# YOUR ASSIGNMENT
All of the data must be output without alteration.

# RAW DATA
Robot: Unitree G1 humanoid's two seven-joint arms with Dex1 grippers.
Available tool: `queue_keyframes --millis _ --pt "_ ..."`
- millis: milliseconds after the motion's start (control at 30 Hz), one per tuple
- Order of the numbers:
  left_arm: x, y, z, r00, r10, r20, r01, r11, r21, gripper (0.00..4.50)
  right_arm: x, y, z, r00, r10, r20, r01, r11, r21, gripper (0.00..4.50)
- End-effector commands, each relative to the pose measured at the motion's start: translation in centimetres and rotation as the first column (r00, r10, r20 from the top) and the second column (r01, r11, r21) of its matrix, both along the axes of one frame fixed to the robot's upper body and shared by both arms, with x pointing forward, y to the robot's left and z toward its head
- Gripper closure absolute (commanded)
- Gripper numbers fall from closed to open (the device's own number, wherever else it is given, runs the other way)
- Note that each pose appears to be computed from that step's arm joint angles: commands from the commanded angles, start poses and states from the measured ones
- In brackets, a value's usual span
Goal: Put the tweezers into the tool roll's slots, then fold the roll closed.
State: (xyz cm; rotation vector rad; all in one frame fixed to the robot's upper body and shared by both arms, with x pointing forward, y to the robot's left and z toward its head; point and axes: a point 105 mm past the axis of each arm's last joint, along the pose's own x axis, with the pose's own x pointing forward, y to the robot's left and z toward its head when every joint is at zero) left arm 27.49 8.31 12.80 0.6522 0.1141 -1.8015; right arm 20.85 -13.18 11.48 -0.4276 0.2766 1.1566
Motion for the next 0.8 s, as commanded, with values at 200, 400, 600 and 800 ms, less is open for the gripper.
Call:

# SOLVED EXERCISE
Robot: Unitree G1 humanoid's two seven-joint arms with Dex1 grippers.
Available tool: `queue_keyframes --millis _ --pt "_ ..."`
- millis: milliseconds after the motion's start (control at 30 Hz), one per tuple
- Order of the numbers:
  left_arm: x, y, z, r00, r10, r20, r01, r11, r21, gripper (0.00..4.50)
  right_arm: x, y, z, r00, r10, r20, r01, r11, r21, gripper (0.00..4.50)
- End-effector commands, each relative to the pose measured at the motion's start: translation in centimetres and rotation as the first column (r00, r10, r20 from the top) and the second column (r01, r11, r21) of its matrix, both along the axes of one frame fixed to the robot's upper body and shared by both arms, with x pointing forward, y to the robot's left and z toward its head
- Gripper closure absolute (commanded)
- Gripper numbers fall from closed to open (the device's own number, wherever else it is given, runs the other way)
- Note that each pose appears to be computed from that step's arm joint angles: commands from the commanded angles, start poses and states from the measured ones
- In brackets, a value's usual span
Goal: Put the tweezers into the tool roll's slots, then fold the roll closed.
State: (xyz cm; rotation vector rad; all in one frame fixed to the robot's upper body and shared by both arms, with x pointing forward, y to the robot's left and z toward its head; point and axes: a point 105 mm past the axis of each arm's last joint, along the pose's own x axis, with the pose's own x pointing forward, y to the robot's left and z toward its head when every joint is at zero) left arm 27.49 8.31 12.80 0.6522 0.1141 -1.8015; right arm 20.85 -13.18 11.48 -0.4276 0.2766 1.1566
Motion for the next 0.8 s, as commanded, with values at 200, 400, 600 and 800 ms, less is open for the gripper.
Call:

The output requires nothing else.